DATASET EXCERPT:

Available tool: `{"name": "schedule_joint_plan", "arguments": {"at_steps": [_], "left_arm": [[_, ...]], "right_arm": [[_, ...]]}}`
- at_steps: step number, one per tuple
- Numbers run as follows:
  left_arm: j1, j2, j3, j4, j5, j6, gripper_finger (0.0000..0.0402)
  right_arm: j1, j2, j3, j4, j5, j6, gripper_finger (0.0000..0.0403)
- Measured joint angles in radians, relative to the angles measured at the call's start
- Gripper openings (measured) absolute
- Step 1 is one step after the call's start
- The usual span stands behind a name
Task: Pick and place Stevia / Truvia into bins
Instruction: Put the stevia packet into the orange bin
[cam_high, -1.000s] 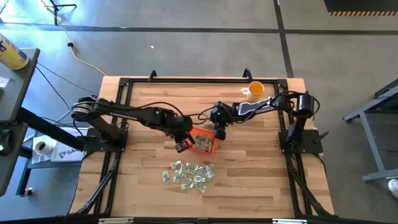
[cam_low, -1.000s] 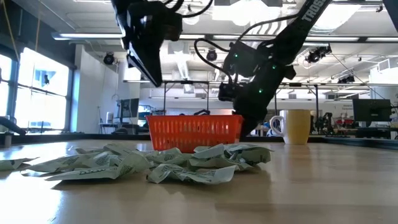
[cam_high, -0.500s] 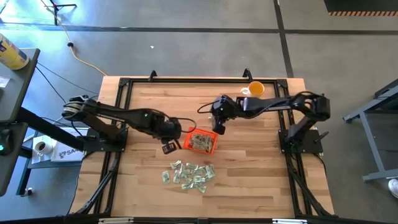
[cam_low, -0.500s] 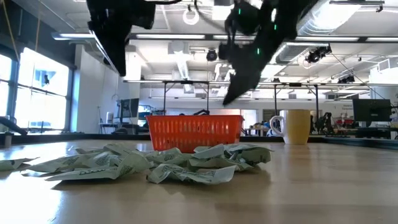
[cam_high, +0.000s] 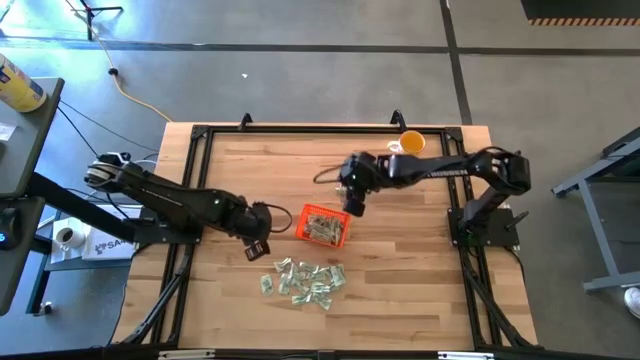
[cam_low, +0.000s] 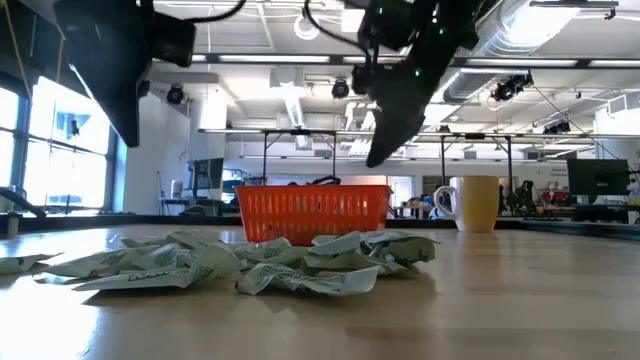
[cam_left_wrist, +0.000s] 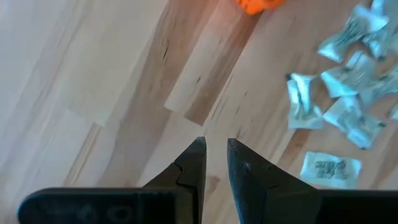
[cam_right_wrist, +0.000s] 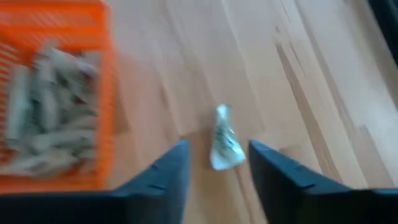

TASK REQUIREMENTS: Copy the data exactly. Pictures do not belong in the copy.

RESPONSE AREA:
Available tool: `{"name": "schedule_joint_plan", "arguments": {"at_steps": [_], "left_arm": [[_, ...]], "right_arm": [[_, ...]]}}`
- at_steps: step number, one per tuple
- Numbers run as follows:
  left_arm: j1, j2, j3, j4, j5, j6, gripper_finger (0.0000..0.0402)
  right_arm: j1, j2, j3, j4, j5, j6, gripper_finger (0.0000..0.0403)
- Measured joint angles in radians, relative to the angles measured at the call's start
- Gripper openings (measured) absolute
- Step 1 is one step after the call's start
- The usual span stands behind a name
Task: Pick and place Stevia / Truvia into bins
Instruction: Put the stevia packet into the orange bin
[cam_high, -1.000s] 
[cam_low, -1.000s] 
[cam_high, -0.500s] 
[cam_low, -0.500s] 
[cam_high, +0.000s] 
[cam_low, +0.000s] 
[cam_left_wrist, +0.000s] 
[cam_right_wrist, +0.000s] 

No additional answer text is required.